» **Supplied entries**
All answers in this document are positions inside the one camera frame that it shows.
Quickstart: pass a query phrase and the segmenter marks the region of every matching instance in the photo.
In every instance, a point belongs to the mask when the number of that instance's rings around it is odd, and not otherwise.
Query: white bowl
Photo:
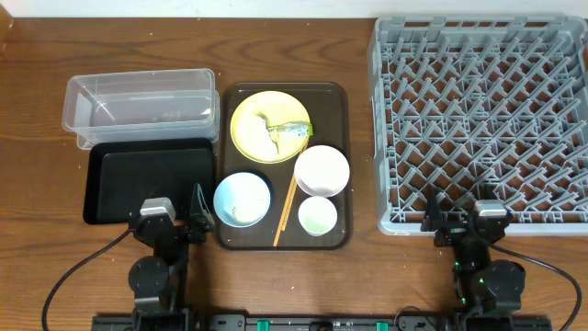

» **Work order**
What is needed is every line from the one with "In every instance, a" to the final line of the listing above, set down exactly and with the pictures left out.

» **Your response**
In every instance, a point belongs to the mask when the number of that instance's rings around it is odd, and not otherwise.
Query: white bowl
Photo:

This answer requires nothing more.